Home

Awesome

JSON-LD Streaming Parser

Build status Coverage Status npm version

A fast and lightweight streaming and 100% spec-compliant JSON-LD 1.1 parser, with RDFJS representations of RDF terms, quads and triples.

The streaming nature allows triples to be emitted as soon as possible, and documents larger than memory to be parsed.

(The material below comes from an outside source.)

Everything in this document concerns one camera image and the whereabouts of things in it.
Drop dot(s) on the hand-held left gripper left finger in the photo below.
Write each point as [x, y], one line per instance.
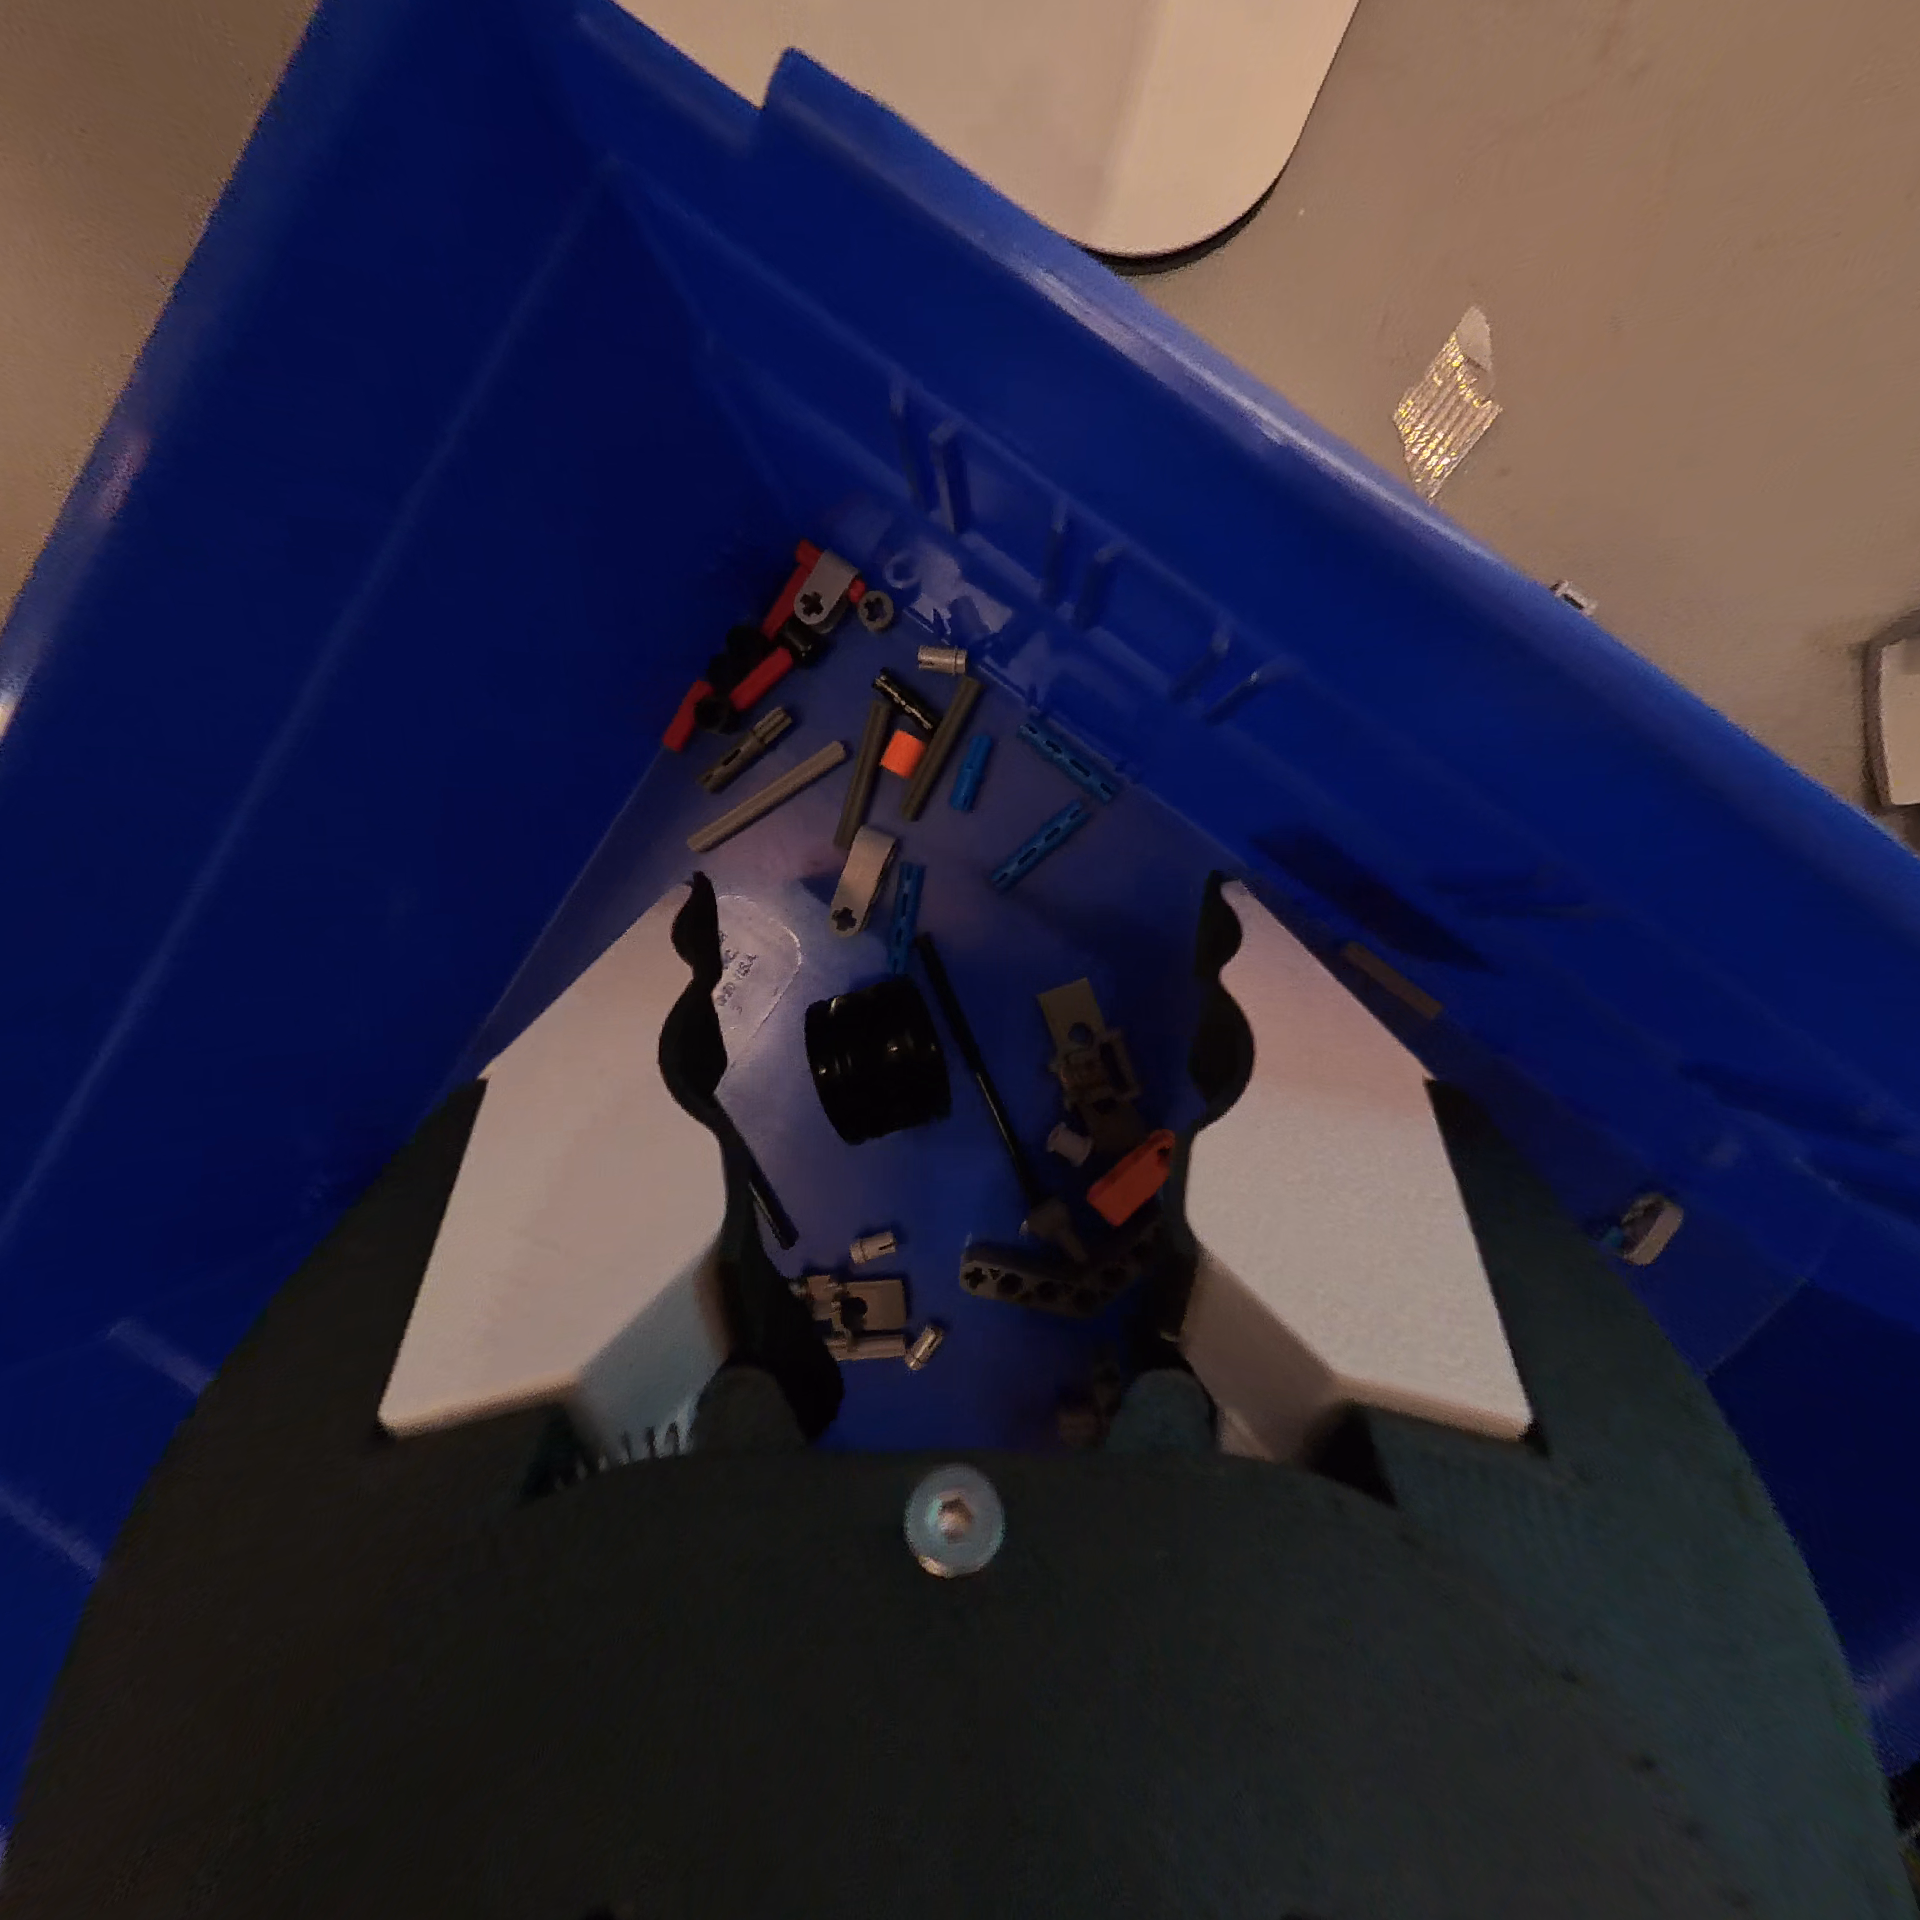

Make sure to enable the streamingProfile flag when parsing a JSON-LD document with a streaming profile to exploit the streaming capabilities of this parser, as this is disabled by default.

Installation

$ npm install jsonld-streaming-parser

or

$ yarn add jsonld-streaming-parser

This package also works out-of-the-box in browsers via tools such as webpack and browserify.

Require

import {JsonLdParser} from "jsonld-streaming-parser";

or

const JsonLdParser = require("jsonld-streaming-parser").JsonLdParser;

Usage

JsonLdParser is a Node Transform stream that takes in chunks of JSON-LD data, and outputs RDFJS-compliant quads.

It can be used to pipe streams to, or you can write strings into the parser directly.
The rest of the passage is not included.